Activity >> For this exercise, report every line of the material that includes "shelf".

Information supplied >>
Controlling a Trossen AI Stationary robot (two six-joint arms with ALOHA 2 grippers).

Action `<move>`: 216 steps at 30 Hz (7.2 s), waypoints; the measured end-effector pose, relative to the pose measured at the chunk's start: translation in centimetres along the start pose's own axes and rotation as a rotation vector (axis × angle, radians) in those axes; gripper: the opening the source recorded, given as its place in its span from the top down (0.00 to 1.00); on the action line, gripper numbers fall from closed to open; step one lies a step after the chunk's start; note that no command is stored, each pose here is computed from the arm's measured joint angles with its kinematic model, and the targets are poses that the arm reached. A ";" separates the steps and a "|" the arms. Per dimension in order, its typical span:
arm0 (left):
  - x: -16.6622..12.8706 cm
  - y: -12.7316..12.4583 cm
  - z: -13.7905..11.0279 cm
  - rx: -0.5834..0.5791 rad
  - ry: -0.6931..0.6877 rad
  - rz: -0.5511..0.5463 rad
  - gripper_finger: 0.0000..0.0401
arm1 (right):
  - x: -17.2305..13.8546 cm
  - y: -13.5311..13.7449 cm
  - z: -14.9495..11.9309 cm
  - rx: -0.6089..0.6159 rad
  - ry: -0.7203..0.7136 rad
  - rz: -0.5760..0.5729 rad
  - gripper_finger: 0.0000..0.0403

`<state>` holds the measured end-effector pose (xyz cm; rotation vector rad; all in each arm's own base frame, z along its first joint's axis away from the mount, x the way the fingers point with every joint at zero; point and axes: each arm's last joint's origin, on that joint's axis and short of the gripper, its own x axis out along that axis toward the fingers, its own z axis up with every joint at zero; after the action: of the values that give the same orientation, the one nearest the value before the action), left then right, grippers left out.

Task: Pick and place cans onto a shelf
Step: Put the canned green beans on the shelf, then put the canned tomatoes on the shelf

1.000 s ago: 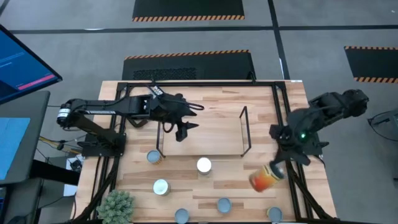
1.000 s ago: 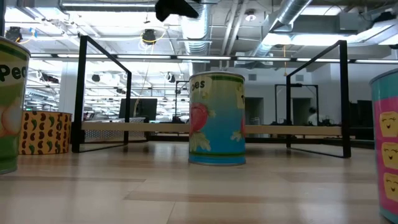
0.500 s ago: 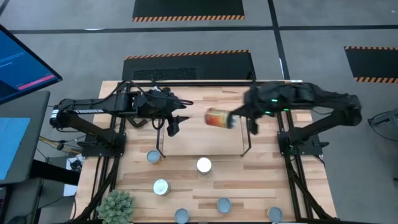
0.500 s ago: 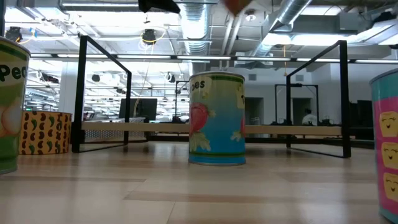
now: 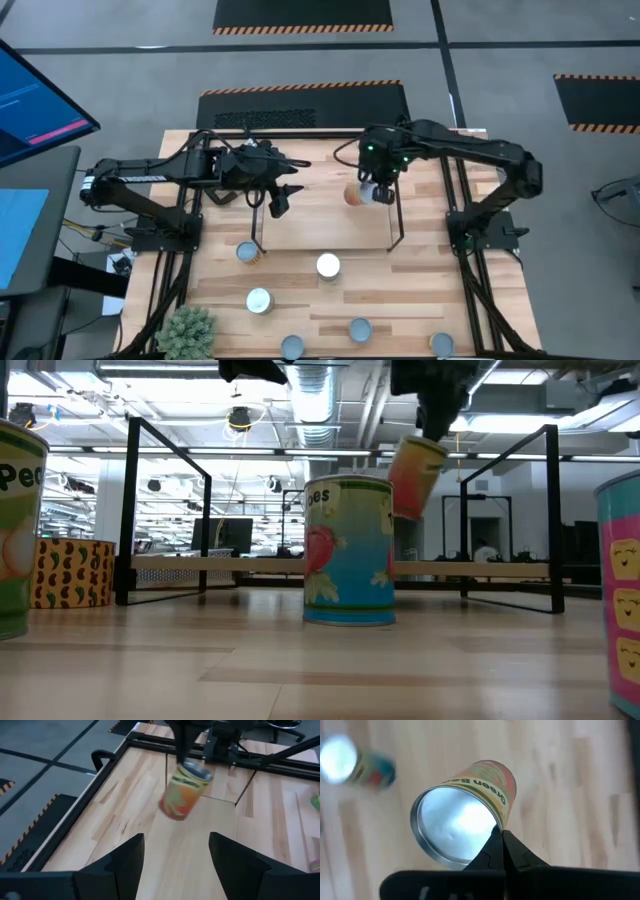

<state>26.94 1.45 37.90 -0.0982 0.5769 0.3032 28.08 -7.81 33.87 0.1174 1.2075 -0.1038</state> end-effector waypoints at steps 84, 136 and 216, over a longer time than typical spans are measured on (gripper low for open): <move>0.0 0.3 -0.2 0.037 0.016 0.079 0.47 | -8.4 1.7 2.5 -0.073 -0.079 0.100 0.73; -11.7 -2.7 -7.6 -0.014 0.239 0.121 0.47 | 10.3 12.7 10.6 0.169 0.056 0.375 0.45; -11.4 -2.8 -7.3 -0.011 0.116 0.221 0.47 | 3.9 10.8 0.0 0.116 0.227 -0.018 1.00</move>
<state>14.92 -5.42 38.14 -0.0633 0.7032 0.5185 31.01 2.79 30.58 0.2242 1.4290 -0.1804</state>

Result >>
Task: Pick and place cans onto a shelf
Step: Put the canned green beans on the shelf, then put the canned tomatoes on the shelf

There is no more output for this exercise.